Shelby County Commissioner, Board Chair

Memphis City Schools is the largest school district in Tennessee and the largest employer in Shelby County.  Deidre Malone has been keeping an eye on Dr. Cash’s every move.  

“I think he’s doing a good job,” the Shelby County Commission board chair said. “He has come in and, during the first 60 to 90 days, he’s tried to analyze the district and tried to make change immediately.”

After Cash was hired to head the 110,000-student body, he was dragged right into a funding quagmire between the city of Memphis and Shelby County Government.
“Soon has he got here, he got hit with Memphis City Council not wanting to fund the school system,” said Malone, who believes single-source funding is inevitable.
“He’s had one challenge after another,” she said. “He’s done a good job under the circumstances that he’s had to face. He has critics because he wants the schools to be efficient.

 “He’s come in and tried to make the tough decisions and tried to get a handle on the budget. And they’ve not been favorable,” she said.

“He brought in a strong No. 2 — and I think Dr. (Irving) Hamer is very sharp. When people come in, they try to make the masses happy. Some people won’t do that. Dr. Cash created a strategy and he’s working it.

“This guy is the CEO of the school system and his clients are the children and their parents. We have to trust the person in that position to do the right thing. But I’m not saying don’t challenge him.”

In light of the sagging economy, Malone said funding is a key issue. . “Everybody has fiscal challenges,” she said. “However, I don’t think we’ll ever have enough money to fund schools.”

Despite having to work with inadequate funding, Malone believes Cash is headed in the right direction. But she was reluctant to grade him on his performance until she was asked a second time.

“Why not!” she said. “I’ll give him a ‘B+’ for doing a good job.”

 
Myron Lowery

Memphis City Councilman, Chairman

Trying to solve the problem of school funding is currently on the mind of Myron Lowery, the City Council chairman. The compliments that others heap upon Dr. Cash are warranted in some areas, he said.

If the superintendent is going to be graded based on being in office for only nine months, “let others do it,” Lowery said. “I’m not giving him a grade yet. He hasn’t earned his grade. He hasn’t been there a year. I’m not ready to give him a grade.”

The councilman said he has been preoccupied with issues related to school funding. However, those matters aside, he thinks Cash is innovative and creative. “I think he’s creative and innovative in bringing new blood to the system and a new approach to dealing with some of the current challenges,” he said.

“But the thing about the scare tactics and the school board budget and the City Council, those tactics have to end – immediately.”

He is alluding to Cash’s recent announcement that jobs would continue to be cut and schools could be closed should the City Council not fund MCS. The dispute has prompted a lawsuit and a counter suit that is currently tied up in court.

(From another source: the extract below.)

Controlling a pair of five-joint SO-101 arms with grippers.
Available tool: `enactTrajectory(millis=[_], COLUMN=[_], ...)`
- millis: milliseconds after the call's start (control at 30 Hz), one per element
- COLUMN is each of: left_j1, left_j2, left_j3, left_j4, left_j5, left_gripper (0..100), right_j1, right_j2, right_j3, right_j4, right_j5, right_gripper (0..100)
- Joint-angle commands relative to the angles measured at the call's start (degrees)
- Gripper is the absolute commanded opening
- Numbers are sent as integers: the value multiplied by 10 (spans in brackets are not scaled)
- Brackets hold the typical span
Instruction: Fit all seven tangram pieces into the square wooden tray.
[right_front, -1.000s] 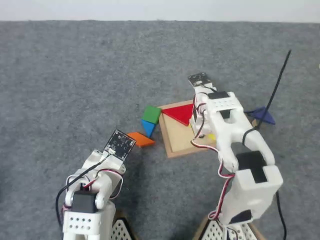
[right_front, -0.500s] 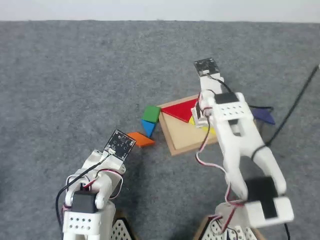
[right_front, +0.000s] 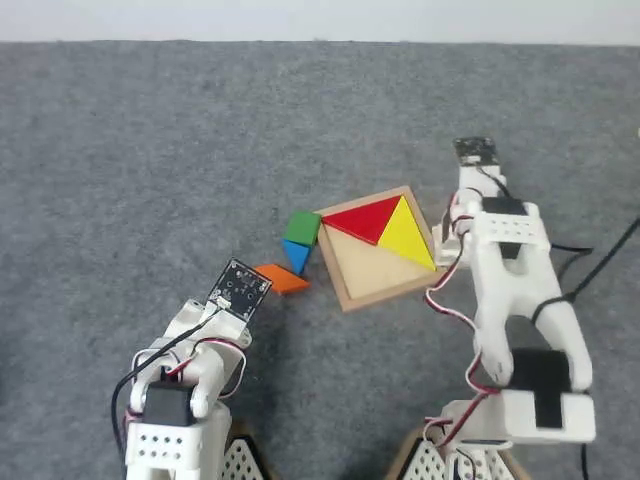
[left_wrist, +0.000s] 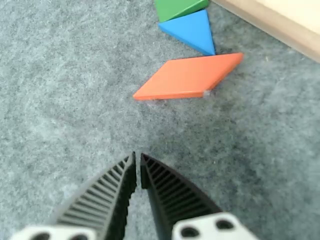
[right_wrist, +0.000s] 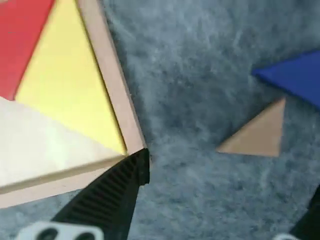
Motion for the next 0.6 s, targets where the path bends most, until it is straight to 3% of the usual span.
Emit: enactTrajectory(millis=[0,67,400,567], left_j1=[-4,-4,-4,-4], left_j2=[-7,-7,-7,-7], left_j3=[-7,-7,-7,-7], left_j4=[-1,-1,0,0], left_j5=[-7,-7,-7,-7], left_gripper=[13,13,13,13], right_j1=[-11,-15,-12,-15], right_j2=[-1,-14,-180,-179], right_j3=[-5,-4,144,164], right_j4=[-15,-15,-118,-143], right_j5=[11,11,8,12], right_gripper=[366,331,362,362])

“That simply is not true. That is simply hogwash!” the councilman said. “The school system will not be forced to close any schools as a result of City Council action.”

Scare tactics must end, he said. “Scare tactics are coming from parents. We don’t need to hear them from school officials. The schools will remain open unless the school board wants to close them.”

Lowery said he agrees with school board commissioner Rev. Kenneth Whalum Jr., who argued that the school budget should not be balanced on the backs of employees.

“You don’t balance your budget on the backs of those who can least afford it — and those are the custodians,” said Lowery. “Those are the lowest paying workers in the school system.”

If Cash is planning to get rid of some of the part-timers, he should have done it by attrition, the councilman said. “I thought the layoffs were premature.”

The debate on bringing aboard a police force doesn’t rattle Lowery. “You have to crawl before you can walk,” he said. “I think that when discipline is needed in schools and there’s a place where it is necessary to bring it about, then so be it.”

That idea has to be approved by the state before it is implemented, said Lowery. “Let’s see if the state will implement that idea.”